2. The energy-saving chiller unit of the refrigeration equipment according to claim 1, characterized in that: The cleaning device (2) includes a motor (21) fixedly mounted on the upper surface of the filter cylinder (1), a circular plate (22) fixedly mounted on the end of the output shaft of the motor (21), and a cleaning component (23) fixedly mounted on the bottom surface of the circular plate (22). The output shaft of the motor (21) passes through the filter cylinder (1) and extends into the filter cylinder (1) and is fixed to the circular plate (22). The bottom surface of the circular plate (22) abuts against the upper surface of the filter component (11).
3. The energy-saving chiller unit of the refrigeration equipment according to claim 2, characterized in that: A drain port (3) is provided through the inner bottom wall of the filter cylinder (1). A drain pipe (31) is installed inside the drain port (3). A control valve for controlling the opening and closing of the drain pipe (31) is provided on the drain pipe (31). A cleaning plate (32) is fixedly provided on the bottom surface of the cleaning component (23). The bottom surface of the cleaning plate (32) abuts against the inner bottom wall of the filter cylinder (1).
4. The energy-saving chiller unit of the refrigeration equipment according to claim 2, characterized in that: The cleaning component (23) has two symmetrical sliding holes (4) on its side wall near the filter component (11). A sliding rod (41) is slidably disposed in the sliding hole (4). A scraper (42) is fixedly disposed on the side wall of the sliding rod (41). The side wall of the scraper (42) away from the sliding rod (41) abuts against the outer wall of the filter component (11).
5. An energy-saving chiller unit for refrigeration equipment according to claim 4, characterized in that: A clamping spring (5) is fitted on the outer wall of the slide rod (41). One end of the clamping spring (5) abuts against the side wall of the cleaning component (23), and the other end of the clamping spring (5) abuts against the side wall of the scraper (42).

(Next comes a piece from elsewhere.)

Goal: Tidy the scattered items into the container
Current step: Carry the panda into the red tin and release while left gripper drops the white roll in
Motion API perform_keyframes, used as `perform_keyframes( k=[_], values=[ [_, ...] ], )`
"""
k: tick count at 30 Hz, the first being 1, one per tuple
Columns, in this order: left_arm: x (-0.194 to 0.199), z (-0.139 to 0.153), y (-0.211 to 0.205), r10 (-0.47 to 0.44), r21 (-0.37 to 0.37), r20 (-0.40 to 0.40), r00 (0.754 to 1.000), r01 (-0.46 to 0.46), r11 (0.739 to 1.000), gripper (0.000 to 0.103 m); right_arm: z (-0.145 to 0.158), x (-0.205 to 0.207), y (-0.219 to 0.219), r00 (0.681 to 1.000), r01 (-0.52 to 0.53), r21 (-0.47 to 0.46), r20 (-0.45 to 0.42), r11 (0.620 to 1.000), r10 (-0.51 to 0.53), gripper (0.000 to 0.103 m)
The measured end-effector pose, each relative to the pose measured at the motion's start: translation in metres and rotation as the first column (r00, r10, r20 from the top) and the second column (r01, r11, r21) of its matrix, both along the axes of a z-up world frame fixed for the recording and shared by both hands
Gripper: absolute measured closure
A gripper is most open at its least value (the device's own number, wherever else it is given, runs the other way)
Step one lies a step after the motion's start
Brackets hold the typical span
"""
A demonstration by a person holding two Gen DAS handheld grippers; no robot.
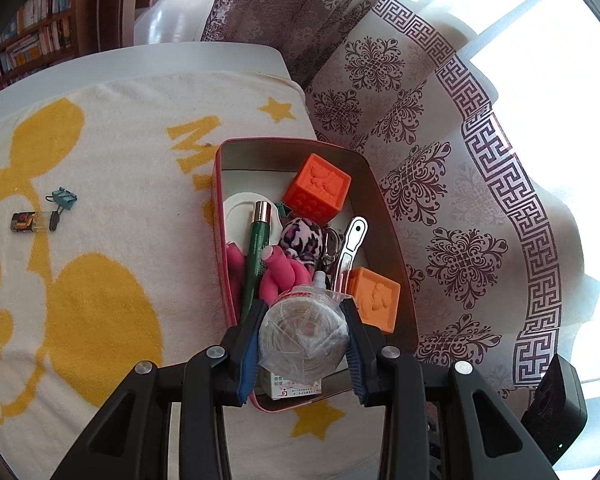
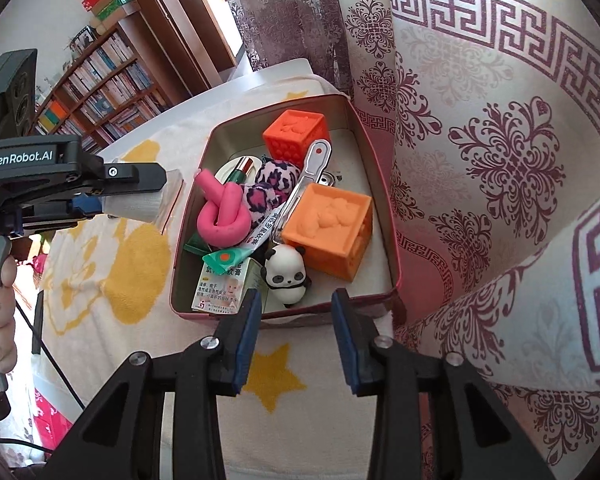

6. The energy-saving chiller unit of the refrigeration equipment according to claim 4, characterized in that: A limiting hole (6) is provided on the inner wall of the sliding hole (4). A limiting plate (61) is slidably arranged in the limiting hole (6). The limiting plate (61) is fixed to the sliding rod (41). The diameter of the limiting hole (6) is larger than the diameter of the sliding hole (4).
7. An energy-saving chiller unit for refrigeration equipment according to claim 1, characterized in that: The lower part of the filter element (11) does not have filter holes (14).
8. An energy-saving chiller unit for refrigeration equipment according to claim 1, characterized in that: The surface of the filter element (11) is coated with sound-absorbing paint.